Time to slice and dice

Slice and dice a dataset

Most of the time the data you work with, won't be perfectly prepared for training models.
We will explore the various features that the datasets library provides to clean up your data.
The Datasets library provides several methods to filter and transform a dataset.
- Shuffle and split
- Select and filter
- Rename, remove and flatten
- Map

Shuffle and split

You can easily shuffle the whole dataset with Dataset.shuffle()

from datasets import load_dataset

squad = load_dataset("squad", split="train")
squad[0]

squad_shuffled = squad.shuffle(seed=666)
squad_shuffled[0]

It is genrally a good idea to place shuffling to your training set so that your model doesn't learn any artificial ordering the data.
Another way to shuffle the data is to create random train and test splits.
This can be useful if you have to create your own test splits from raw data.
To do this, you just apply the train_test_split() and specify how large the test split should be.

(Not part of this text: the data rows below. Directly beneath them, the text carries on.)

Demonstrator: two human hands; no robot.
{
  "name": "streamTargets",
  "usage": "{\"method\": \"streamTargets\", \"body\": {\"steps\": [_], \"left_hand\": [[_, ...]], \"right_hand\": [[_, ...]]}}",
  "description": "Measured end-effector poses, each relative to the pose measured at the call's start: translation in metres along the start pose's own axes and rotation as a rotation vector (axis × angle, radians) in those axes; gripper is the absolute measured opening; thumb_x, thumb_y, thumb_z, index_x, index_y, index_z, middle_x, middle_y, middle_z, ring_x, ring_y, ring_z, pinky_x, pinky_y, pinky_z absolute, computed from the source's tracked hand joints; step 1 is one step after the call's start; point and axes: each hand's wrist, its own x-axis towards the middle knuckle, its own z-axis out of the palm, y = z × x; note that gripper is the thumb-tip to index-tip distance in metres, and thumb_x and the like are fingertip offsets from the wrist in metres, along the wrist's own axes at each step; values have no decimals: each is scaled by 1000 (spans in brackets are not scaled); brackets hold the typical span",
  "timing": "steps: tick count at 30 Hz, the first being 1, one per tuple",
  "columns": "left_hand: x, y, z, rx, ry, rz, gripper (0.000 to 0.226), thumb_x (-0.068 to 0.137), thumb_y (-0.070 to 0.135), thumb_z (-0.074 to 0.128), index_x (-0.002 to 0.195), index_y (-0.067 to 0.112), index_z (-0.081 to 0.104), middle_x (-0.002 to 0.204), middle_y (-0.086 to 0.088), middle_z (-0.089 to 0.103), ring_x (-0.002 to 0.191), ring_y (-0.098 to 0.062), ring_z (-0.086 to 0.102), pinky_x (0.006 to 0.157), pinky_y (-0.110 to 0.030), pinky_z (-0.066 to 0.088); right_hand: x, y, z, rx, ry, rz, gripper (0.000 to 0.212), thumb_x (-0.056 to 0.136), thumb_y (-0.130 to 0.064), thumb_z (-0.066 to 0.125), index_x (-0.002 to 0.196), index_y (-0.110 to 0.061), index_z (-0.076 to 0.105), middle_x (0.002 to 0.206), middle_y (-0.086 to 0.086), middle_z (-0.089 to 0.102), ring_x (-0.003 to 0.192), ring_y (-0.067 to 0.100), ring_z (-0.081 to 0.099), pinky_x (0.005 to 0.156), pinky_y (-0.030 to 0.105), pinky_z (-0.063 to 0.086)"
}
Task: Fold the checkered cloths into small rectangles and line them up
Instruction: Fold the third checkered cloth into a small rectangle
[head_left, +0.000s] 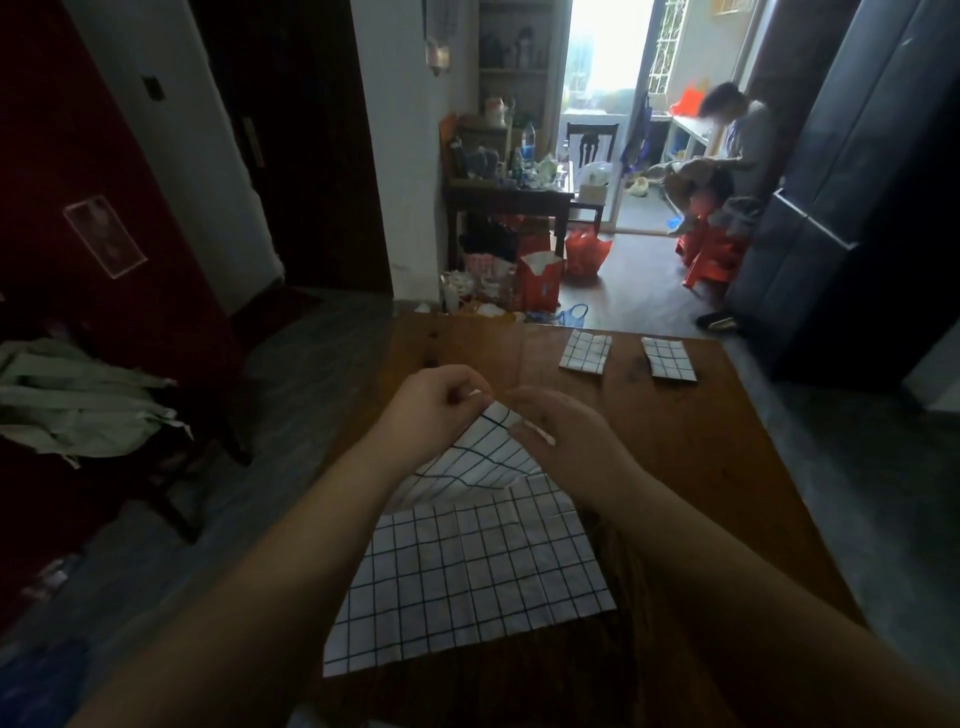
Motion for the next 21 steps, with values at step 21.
{"method": "streamTargets", "body": {"steps": [21], "left_hand": [[-4, 21, 4, -218, -5, -4, 13, 97, 23, 69, 98, 15, 79, 88, 4, 77, 80, -2, 71, 67, -12, 52]], "right_hand": [[-2, 1, -16, 40, 95, 44, 32, 97, -28, 65, 70, -43, 55, 62, -19, 57, 66, -4, 57, 59, 8, 36]]}}
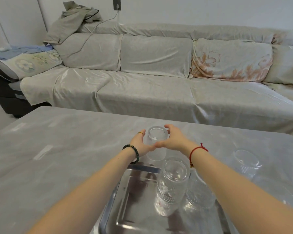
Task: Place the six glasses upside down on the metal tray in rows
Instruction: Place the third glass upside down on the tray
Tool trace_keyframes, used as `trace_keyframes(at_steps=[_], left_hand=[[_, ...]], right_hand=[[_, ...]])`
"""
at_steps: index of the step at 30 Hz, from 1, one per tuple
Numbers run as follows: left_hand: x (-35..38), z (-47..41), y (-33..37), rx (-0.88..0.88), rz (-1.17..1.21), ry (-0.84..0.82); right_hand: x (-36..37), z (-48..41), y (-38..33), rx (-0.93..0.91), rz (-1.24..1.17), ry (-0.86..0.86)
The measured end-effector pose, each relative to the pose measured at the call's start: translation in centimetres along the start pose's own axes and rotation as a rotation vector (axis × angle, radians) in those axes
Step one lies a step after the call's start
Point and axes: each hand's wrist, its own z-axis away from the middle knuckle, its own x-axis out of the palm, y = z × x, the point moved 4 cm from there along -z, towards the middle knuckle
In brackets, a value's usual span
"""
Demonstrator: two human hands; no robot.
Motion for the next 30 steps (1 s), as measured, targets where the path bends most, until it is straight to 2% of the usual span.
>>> trace_keyframes(at_steps=[4, 8, 17, 23, 30], left_hand=[[1.4, -1.6, -1.9, 0.028, 0.072, -0.007], [2.0, -1.6, -2.5, 0.078, 0.117, 0.049], [-2.9, 1.8, 2.1, 0.223, 0.089, 0.16], [-5.3, 7.2, 3.5, 0.232, 0.007, 0.154], [-4.1, 12.0, 0.7, 0.153, 0.014, 0.119]], right_hand=[[1.3, -1.8, 0.8, 0.007, -0.01, -0.026], [1.5, -2.0, 1.2, -0.028, -0.028, 0.033], [-1.0, 1.6, -4.3, -0.211, -0.128, 0.202], [-0.5, 6.2, -7.2, -0.215, -0.114, 0.139], [3.2, 10.1, -6.0, -0.143, -0.128, 0.076]])
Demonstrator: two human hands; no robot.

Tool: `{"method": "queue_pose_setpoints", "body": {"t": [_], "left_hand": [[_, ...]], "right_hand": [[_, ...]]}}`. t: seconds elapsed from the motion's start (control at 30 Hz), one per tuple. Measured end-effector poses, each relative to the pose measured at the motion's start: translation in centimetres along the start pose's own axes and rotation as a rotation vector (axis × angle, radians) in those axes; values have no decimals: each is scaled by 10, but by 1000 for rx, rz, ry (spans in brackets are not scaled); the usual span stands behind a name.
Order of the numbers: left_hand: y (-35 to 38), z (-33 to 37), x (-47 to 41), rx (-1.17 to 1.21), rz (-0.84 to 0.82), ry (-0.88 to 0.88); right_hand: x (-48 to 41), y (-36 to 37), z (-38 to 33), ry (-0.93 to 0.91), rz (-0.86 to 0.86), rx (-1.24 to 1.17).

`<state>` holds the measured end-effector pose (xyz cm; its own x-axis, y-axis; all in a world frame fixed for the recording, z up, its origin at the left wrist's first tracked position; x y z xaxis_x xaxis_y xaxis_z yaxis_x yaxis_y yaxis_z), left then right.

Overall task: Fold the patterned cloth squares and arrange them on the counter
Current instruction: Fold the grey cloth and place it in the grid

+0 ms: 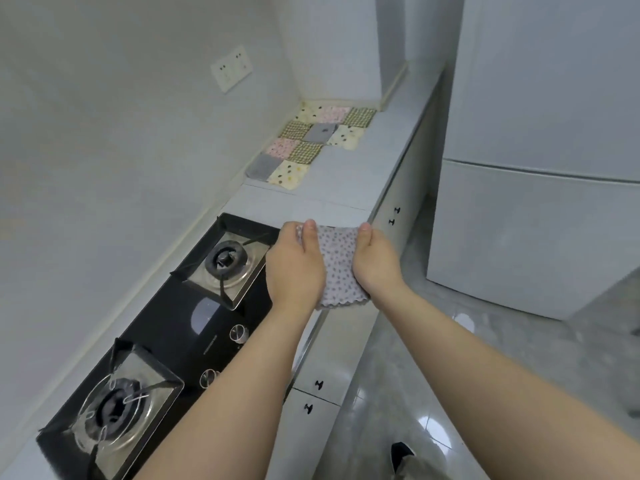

dataset = squad.train_test_split(test_size=0.1)
dataset

Select and filter

You can return rows according to a list of indices using Dataset.select().
This method expects a list or a generator of the dataset's indices and will then return a new dataset object containing just those rows.

indices = [0, 10, 20, 40, 80]
examples = squad.select(indices)
examples

If you want to create a random sample of rows, you can do this by chaining the shuffle and select methods together.

sample = squad.shuffle().select(range(5))
sample

The last way to pick out specific rows in a dataset is by applying the filter().
This method checks whether each row fulfills some condition or not.

squad_filtered = squad.filter(lambda x : x["title"].startswith("L"))
squad_filtered[0]

Rename, remove and flatten

Use the rename_column() and remove_column() methods to transform your columns.
rename_column() to change the name of the column.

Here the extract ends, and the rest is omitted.